A study presented at the annual meeting of the American Geophysical Union in December 2006 found that even a small-scale, regional nuclear war could disrupt the global climate for a decade or more. In a regional nuclear conflict scenario where two opposing nations in the subtropics would each use 50 Hiroshima-sized nuclear weapons (about 15 kiloton each) on major populated centres, the researchers estimated as much as five million tons of soot would be released, which would produce a cooling of several degrees over large areas of North America and Eurasia, including most of the grain-growing regions.

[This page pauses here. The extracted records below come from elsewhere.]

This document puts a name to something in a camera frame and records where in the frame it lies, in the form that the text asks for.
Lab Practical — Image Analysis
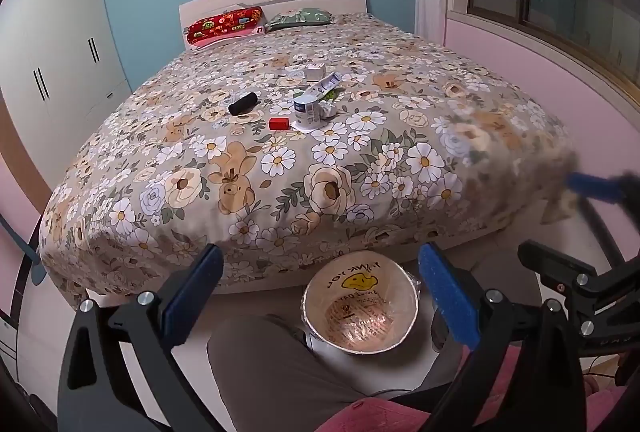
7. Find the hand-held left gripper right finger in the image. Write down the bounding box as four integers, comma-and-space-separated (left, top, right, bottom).
417, 241, 587, 432

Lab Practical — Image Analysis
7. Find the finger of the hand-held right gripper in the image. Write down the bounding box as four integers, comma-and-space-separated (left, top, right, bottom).
517, 239, 601, 308
566, 169, 640, 263

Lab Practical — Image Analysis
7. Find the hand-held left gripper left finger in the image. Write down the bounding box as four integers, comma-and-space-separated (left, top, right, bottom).
57, 243, 226, 432

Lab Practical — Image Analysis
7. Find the white trash bin with bag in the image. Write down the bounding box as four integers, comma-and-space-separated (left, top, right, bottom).
301, 250, 420, 358

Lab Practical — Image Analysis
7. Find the black cylinder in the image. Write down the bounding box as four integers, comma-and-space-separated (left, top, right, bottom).
228, 93, 259, 115

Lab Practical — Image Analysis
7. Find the white and blue plastic cup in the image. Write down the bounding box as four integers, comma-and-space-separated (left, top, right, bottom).
291, 92, 327, 133

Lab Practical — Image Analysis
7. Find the white and blue tube box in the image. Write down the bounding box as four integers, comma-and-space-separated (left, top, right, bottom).
305, 73, 342, 99

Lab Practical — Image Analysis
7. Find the person's grey trouser leg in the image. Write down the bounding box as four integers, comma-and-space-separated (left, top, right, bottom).
207, 312, 471, 432

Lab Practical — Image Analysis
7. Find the floral bed blanket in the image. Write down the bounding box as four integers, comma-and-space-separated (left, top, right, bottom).
39, 12, 581, 309

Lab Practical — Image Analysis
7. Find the pink garment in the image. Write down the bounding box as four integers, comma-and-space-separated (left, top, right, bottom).
315, 347, 640, 432

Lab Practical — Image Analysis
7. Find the white wardrobe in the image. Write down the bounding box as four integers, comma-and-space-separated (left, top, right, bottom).
0, 0, 133, 213

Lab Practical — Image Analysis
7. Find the red patterned pillow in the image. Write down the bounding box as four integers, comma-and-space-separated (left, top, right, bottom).
186, 6, 264, 50

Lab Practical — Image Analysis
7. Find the green floral pillow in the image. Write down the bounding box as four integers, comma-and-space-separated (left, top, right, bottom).
264, 8, 333, 33

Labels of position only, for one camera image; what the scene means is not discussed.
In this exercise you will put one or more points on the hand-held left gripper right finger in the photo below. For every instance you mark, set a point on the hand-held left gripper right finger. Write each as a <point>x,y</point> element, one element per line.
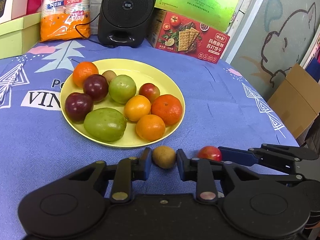
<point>180,165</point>

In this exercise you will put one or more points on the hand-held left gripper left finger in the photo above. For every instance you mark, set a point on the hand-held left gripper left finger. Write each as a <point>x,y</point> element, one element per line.
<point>146,164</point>

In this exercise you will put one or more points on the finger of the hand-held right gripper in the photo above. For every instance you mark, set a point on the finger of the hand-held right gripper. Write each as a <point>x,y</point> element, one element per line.
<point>292,176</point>
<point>237,156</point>

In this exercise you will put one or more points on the small brown kiwi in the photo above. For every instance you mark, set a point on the small brown kiwi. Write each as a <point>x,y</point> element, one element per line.
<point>164,157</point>
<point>109,75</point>

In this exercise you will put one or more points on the small red apple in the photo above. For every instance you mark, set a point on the small red apple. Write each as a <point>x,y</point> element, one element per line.
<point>149,92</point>
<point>209,153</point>

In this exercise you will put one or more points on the yellow plastic plate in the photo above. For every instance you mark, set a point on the yellow plastic plate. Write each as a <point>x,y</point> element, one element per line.
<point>160,135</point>

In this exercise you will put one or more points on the small orange citrus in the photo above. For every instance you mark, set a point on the small orange citrus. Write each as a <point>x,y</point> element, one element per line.
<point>150,127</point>

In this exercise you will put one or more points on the stemless mandarin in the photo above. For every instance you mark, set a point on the stemless mandarin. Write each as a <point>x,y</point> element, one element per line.
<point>166,110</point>

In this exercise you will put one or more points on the yellow-orange citrus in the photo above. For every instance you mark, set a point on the yellow-orange citrus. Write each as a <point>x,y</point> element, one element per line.
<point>137,108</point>

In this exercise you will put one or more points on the large green mango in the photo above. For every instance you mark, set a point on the large green mango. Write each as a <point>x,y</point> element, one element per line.
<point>105,124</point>

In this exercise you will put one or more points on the round green fruit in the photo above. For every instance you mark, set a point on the round green fruit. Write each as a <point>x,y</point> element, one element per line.
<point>122,89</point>

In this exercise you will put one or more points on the dark purple plum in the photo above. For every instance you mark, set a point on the dark purple plum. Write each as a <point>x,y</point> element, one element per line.
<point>95,87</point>
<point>78,106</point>

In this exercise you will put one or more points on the mandarin with stem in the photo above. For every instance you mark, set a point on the mandarin with stem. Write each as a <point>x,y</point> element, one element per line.
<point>85,73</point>

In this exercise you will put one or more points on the blue printed tablecloth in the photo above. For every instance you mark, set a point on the blue printed tablecloth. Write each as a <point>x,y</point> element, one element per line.
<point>212,100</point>

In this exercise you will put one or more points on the plain cardboard box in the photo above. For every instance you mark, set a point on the plain cardboard box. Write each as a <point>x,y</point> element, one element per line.
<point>295,102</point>

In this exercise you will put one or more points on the red cracker box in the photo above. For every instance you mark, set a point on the red cracker box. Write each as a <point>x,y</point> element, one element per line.
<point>190,37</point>

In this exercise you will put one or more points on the black speaker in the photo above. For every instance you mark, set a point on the black speaker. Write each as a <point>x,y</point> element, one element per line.
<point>127,12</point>

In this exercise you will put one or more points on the shiny green gift box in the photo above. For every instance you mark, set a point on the shiny green gift box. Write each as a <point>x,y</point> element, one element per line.
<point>200,2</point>

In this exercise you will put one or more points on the orange paper cup package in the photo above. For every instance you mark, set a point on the orange paper cup package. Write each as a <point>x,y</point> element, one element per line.
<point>66,12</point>

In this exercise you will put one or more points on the light green shoe box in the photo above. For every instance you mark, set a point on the light green shoe box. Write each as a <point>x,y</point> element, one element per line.
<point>17,37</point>

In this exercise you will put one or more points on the white box with cup picture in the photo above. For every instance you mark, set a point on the white box with cup picture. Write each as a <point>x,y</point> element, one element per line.
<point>5,7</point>

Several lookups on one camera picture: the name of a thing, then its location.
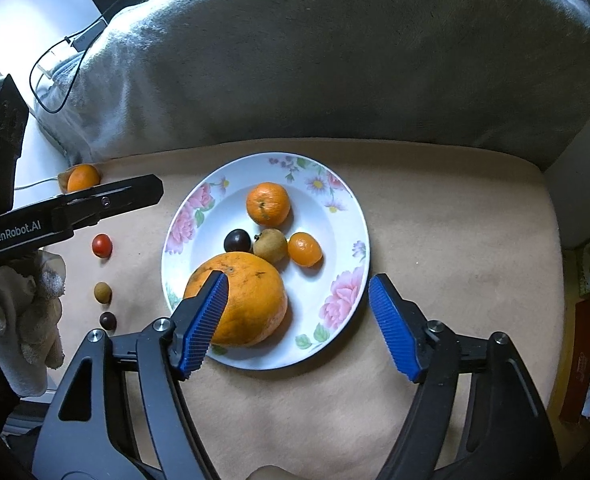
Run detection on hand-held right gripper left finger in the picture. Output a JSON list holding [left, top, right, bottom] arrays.
[[32, 270, 231, 480]]

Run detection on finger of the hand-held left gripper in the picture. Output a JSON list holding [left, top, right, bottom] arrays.
[[57, 174, 165, 233]]

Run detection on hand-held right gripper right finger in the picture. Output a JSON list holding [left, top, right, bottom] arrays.
[[368, 273, 561, 480]]

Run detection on large smooth orange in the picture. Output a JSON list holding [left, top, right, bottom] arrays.
[[66, 164, 100, 193]]

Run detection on small red tomato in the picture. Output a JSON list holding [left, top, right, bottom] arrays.
[[91, 233, 113, 259]]

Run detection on large speckled orange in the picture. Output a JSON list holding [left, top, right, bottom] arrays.
[[183, 253, 289, 347]]

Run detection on small orange kumquat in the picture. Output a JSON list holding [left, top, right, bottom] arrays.
[[287, 232, 323, 268]]

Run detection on floral white plate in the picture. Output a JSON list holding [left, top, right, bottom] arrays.
[[161, 152, 371, 371]]

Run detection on small mandarin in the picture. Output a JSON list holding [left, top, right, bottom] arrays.
[[246, 182, 292, 227]]

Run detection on tan blanket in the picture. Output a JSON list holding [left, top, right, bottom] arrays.
[[12, 137, 568, 480]]

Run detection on red cardboard box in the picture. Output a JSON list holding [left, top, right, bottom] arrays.
[[559, 294, 590, 424]]

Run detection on grey fleece blanket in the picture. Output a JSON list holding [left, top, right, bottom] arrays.
[[37, 0, 590, 171]]

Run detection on black looped cable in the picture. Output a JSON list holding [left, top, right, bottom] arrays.
[[30, 15, 108, 114]]

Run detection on thin white cable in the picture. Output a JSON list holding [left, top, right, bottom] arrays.
[[14, 175, 70, 192]]

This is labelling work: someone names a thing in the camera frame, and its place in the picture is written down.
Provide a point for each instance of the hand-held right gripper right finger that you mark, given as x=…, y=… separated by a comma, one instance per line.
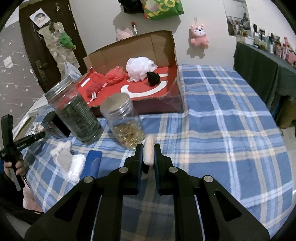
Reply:
x=156, y=176

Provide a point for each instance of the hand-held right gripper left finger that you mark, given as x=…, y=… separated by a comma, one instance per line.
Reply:
x=139, y=166

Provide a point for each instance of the beige powder puff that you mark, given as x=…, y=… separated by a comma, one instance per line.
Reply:
x=148, y=150

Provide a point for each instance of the white crochet flower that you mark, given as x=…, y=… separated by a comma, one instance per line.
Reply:
x=38, y=128

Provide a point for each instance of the glass jar of gold beads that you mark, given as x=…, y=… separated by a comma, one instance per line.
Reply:
x=124, y=129

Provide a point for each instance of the floral tin box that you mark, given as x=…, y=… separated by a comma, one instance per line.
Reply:
x=53, y=128

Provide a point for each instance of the white fluffy plush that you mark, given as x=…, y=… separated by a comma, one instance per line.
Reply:
x=59, y=147

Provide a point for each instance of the white sock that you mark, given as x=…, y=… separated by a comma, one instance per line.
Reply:
x=77, y=168

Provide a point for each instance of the glass jar of dark leaves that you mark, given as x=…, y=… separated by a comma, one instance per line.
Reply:
x=76, y=115

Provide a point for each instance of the red knitted pouch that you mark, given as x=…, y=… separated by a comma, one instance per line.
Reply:
x=96, y=85

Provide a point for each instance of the white mesh bath pouf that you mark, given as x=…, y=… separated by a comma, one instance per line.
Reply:
x=138, y=68

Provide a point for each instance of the cardboard box with red lining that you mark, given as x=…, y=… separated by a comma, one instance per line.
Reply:
x=161, y=48

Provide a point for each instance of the person's left forearm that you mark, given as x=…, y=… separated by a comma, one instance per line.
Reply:
x=11, y=199

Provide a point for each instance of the person's left hand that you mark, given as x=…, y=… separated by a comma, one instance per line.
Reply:
x=20, y=168

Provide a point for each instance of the pink bedsheet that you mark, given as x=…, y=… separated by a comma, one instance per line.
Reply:
x=32, y=199

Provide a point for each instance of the blue plaid blanket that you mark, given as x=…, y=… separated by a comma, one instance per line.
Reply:
x=219, y=139

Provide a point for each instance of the white plastic bag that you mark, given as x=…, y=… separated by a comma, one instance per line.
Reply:
x=70, y=70

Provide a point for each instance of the dark brown door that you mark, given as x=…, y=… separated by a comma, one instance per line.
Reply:
x=27, y=41

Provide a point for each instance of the hanging fabric organizer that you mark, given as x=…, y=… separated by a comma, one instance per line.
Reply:
x=53, y=46

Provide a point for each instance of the green plush toy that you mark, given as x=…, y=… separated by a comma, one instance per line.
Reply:
x=66, y=40

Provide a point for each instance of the small dark green toy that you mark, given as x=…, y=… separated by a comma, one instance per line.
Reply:
x=52, y=26

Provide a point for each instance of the paper picture with round print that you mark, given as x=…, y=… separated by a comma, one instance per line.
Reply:
x=39, y=15

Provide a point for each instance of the pale pink plush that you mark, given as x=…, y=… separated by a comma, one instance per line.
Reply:
x=123, y=34

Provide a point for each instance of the dark green covered table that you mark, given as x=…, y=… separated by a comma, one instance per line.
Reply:
x=256, y=69

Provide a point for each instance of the green tote bag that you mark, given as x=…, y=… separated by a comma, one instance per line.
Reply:
x=161, y=10

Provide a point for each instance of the black bag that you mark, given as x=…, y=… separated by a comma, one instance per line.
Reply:
x=129, y=7

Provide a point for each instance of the row of cosmetic bottles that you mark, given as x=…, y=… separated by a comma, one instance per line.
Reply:
x=272, y=44

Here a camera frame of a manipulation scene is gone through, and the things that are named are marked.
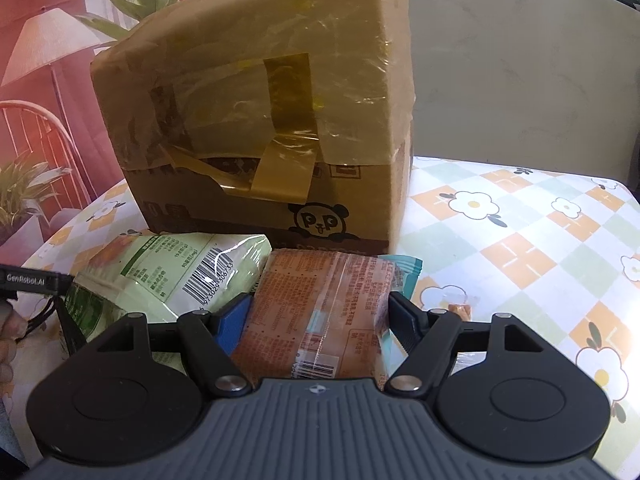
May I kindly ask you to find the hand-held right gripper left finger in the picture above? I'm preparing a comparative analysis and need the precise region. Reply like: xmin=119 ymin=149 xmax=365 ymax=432
xmin=85 ymin=294 xmax=253 ymax=397

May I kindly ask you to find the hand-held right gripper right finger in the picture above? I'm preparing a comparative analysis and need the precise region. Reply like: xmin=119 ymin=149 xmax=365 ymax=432
xmin=387 ymin=292 xmax=551 ymax=397

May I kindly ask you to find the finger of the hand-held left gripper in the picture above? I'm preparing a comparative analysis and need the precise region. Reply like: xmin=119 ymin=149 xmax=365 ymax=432
xmin=56 ymin=292 xmax=90 ymax=361

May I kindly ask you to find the orange-brown cake packet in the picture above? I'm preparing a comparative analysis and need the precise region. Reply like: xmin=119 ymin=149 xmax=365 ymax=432
xmin=231 ymin=249 xmax=396 ymax=381

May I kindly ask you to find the green snack bag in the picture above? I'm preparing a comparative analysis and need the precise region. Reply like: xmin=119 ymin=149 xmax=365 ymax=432
xmin=62 ymin=231 xmax=273 ymax=376

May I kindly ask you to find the cardboard box with plastic liner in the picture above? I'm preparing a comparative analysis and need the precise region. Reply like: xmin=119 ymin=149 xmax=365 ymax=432
xmin=90 ymin=0 xmax=418 ymax=256

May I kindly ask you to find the person's left hand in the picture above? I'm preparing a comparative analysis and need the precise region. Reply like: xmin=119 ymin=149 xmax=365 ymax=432
xmin=0 ymin=304 xmax=27 ymax=401

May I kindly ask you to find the light blue snack packet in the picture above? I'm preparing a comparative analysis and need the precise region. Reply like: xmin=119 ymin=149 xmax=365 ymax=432
xmin=375 ymin=255 xmax=423 ymax=306

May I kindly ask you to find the clear wrapped small snack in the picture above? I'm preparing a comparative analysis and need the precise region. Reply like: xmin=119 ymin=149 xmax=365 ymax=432
xmin=425 ymin=285 xmax=473 ymax=318

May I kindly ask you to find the floral checkered tablecloth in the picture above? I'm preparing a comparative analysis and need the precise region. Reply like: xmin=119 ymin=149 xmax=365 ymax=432
xmin=22 ymin=155 xmax=640 ymax=411

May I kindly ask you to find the black cable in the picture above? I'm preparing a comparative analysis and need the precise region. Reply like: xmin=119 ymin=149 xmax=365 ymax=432
xmin=15 ymin=294 xmax=63 ymax=346

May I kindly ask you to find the printed wall tapestry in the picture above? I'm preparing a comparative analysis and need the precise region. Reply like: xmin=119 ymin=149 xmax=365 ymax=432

The cooling would last for years, and according to the research could be "catastrophic".[35][36]

Ozone depletion

A 2008 study published in the Proceedings of the National Academy of Science found that a nuclear weapons exchange between Pakistan and India using their current arsenals could create a near-global ozone hole, triggering human health problems and causing environmental damage for at least a decade.[37] The computer-modeling study looked at a nuclear war between the two countries involving 50 Hiroshima-sized nuclear devices on each side, producing massive urban fires and lofting as much as five million metric tons of soot about 50 miles (80 km) into the mesosphere. The soot would absorb enough solar radiation to heat surrounding gases, causing a series of chemical reactions that would break down the stratospheric ozone layer protecting Earth from harmful ultraviolet radiation.

Nuclear summer

A "nuclear summer" is a hypothesized scenario in which, after a nuclear winter has abated, a greenhouse effect then occurs due to CO2 released by combustion and methane released from decay of dead organic matter.[38][39]

<snip>



BumRushDaShow

(127,308 posts)
15. See my post #11
Sat Jan 24, 2015, 01:37 PM
Jan 2015

As long as wealthy despots rule, they are not going to destroy their means for wealth and they are vicious enough to wipe out the suicidal crazies who might even consider using such a device to take control.

 

RiverNoord

(1,150 posts)
29. All it takes in a single offensive deployment of a nuclear weapon
Sat Jan 24, 2015, 11:22 PM
Jan 2015

to completely change that dynamic. In a chaotic world with massive shifts in population centers, the uncertainties will result in re-calculus of the advantages and disadvantages of the use of nuclear weapons against nations without them, especially.

PosterChild

(1,307 posts)
18. +1. The organizational imperative ...
Sat Jan 24, 2015, 03:34 PM
Jan 2015

... is to contiue existence regardless of the continuing relevancy of past goals and objectives.

Nye Bevan

(25,406 posts)
23. So where will they set it if Putin starts invading NATO countries?
Sat Jan 24, 2015, 06:38 PM
Jan 2015

One minute to midnight? Thirty seconds to midnight?

 

Reter

(2,188 posts)
34. Disagree completely
Sun Jan 25, 2015, 01:51 AM
Jan 2015

It shouldn't have been 17 minutes away in 1991, when the USSR was just breaking up and there were unstable countries with nukes everywhere, and it should not be the same now as during the Cuban Missile Crisis. I should run this thing. 5 or 6 minutes is more like it.